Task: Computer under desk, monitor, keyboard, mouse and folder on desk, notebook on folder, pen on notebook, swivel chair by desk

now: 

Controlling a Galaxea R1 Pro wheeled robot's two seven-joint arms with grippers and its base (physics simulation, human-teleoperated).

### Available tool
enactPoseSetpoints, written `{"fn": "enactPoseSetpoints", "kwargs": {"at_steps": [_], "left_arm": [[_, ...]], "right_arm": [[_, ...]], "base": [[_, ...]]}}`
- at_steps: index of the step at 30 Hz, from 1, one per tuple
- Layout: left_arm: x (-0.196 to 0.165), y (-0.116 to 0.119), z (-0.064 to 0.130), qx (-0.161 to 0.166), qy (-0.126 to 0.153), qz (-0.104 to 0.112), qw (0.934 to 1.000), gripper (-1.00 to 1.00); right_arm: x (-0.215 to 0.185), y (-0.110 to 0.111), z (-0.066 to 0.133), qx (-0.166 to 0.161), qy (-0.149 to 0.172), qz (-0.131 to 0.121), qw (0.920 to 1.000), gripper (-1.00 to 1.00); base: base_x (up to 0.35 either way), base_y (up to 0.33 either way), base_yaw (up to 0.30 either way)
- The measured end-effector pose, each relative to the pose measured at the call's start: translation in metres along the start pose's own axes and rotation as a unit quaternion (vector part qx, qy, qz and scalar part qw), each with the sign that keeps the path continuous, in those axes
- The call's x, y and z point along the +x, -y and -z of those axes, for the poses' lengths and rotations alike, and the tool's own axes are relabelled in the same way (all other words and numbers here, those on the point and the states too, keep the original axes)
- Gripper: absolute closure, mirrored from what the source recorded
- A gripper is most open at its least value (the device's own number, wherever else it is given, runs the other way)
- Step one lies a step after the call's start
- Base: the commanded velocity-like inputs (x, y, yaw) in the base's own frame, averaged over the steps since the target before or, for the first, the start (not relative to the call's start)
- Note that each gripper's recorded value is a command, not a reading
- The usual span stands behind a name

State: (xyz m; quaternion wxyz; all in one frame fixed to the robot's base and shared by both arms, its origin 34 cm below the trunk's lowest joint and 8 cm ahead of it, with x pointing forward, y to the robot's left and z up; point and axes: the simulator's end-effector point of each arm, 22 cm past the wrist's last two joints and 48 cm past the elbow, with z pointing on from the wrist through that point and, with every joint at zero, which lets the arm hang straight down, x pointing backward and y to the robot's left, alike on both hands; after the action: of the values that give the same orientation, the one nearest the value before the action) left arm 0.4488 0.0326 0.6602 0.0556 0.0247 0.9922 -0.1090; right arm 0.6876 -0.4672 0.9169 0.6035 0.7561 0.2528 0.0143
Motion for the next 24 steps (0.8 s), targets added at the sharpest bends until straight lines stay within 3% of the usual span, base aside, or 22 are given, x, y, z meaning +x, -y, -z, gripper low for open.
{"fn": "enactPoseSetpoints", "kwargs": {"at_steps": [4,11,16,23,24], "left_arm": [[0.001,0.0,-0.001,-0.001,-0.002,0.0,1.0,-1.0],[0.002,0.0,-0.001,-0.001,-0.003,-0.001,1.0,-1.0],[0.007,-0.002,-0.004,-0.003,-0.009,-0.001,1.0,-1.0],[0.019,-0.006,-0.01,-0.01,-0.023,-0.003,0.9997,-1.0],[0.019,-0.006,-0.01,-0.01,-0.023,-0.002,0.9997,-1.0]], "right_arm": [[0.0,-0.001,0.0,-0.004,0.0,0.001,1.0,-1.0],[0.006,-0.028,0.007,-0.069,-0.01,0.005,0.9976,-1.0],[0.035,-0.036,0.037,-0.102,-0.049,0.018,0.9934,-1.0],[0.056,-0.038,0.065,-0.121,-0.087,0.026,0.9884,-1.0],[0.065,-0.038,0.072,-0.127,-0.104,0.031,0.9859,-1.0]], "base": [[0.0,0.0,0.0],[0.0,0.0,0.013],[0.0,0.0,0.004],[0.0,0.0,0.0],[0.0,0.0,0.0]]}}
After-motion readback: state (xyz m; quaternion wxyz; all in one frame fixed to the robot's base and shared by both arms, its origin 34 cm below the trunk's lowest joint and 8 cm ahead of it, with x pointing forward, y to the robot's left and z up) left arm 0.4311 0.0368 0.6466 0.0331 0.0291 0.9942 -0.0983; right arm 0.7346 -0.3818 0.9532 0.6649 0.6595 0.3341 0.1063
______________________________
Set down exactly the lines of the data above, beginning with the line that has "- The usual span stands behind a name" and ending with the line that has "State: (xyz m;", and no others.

- The usual span stands behind a name

State: (xyz m; quaternion wxyz; all in one frame fixed to the robot's base and shared by both arms, its origin 34 cm below the trunk's lowest joint and 8 cm ahead of it, with x pointing forward, y to the robot's left and z up; point and axes: the simulator's end-effector point of each arm, 22 cm past the wrist's last two joints and 48 cm past the elbow, with z pointing on from the wrist through that point and, with every joint at zero, which lets the arm hang straight down, x pointing backward and y to the robot's left, alike on both hands; after the action: of the values that give the same orientation, the one nearest the value before the action) left arm 0.4488 0.0326 0.6602 0.0556 0.0247 0.9922 -0.1090; right arm 0.6876 -0.4672 0.9169 0.6035 0.7561 0.2528 0.0143

The required output has been supplied.